Task item | Everything from the first line of the material below through the line containing "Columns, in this" must be retyped exactly, and nothing past it.

Supplied data |
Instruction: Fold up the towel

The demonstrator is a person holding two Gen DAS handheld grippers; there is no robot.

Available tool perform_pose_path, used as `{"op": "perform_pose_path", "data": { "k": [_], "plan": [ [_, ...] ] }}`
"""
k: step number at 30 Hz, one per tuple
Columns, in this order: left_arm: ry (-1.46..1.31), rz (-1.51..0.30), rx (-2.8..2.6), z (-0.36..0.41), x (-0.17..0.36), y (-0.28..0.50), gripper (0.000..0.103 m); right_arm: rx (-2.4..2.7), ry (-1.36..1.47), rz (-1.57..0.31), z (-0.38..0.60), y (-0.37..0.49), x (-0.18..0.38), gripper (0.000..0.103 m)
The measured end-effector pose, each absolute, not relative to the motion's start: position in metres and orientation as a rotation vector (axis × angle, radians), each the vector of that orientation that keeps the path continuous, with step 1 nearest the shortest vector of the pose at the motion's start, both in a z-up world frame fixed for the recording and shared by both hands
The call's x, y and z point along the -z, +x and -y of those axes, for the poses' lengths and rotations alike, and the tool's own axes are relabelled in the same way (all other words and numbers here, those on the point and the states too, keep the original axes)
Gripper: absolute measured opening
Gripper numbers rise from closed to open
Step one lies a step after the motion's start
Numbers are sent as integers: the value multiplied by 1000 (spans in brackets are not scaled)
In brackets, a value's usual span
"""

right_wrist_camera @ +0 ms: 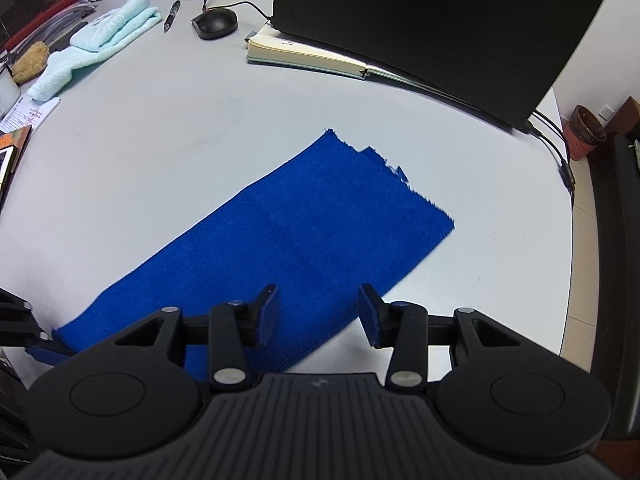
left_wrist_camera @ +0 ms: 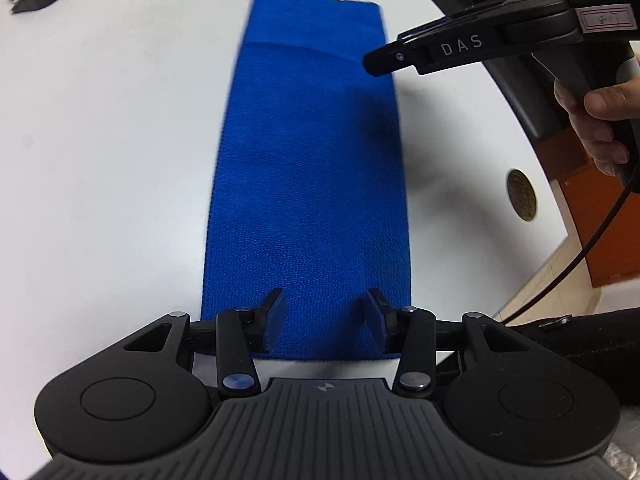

Output of the task |
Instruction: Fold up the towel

The demonstrator is a person holding two Gen DAS handheld grippers; there is no robot.

Available tool perform_pose_path, used as `{"op": "perform_pose_path", "data": { "k": [_], "plan": [ [_, ...] ] }}`
"""
k: step number at 30 Hz, one per tuple
Columns, in this order: left_arm: ry (-1.46..1.31), rz (-1.51..0.30), rx (-2.8..2.6), z (-0.36..0.41), x (-0.17..0.36), y (-0.28..0.50), gripper (0.000..0.103 m); right_arm: rx (-2.4..2.7), ry (-1.36..1.47), rz (-1.57..0.31), z (-0.38..0.60), y (-0.37..0.49), x (-0.18..0.38), gripper (0.000..0.103 m)

Nothing else belongs to this answer.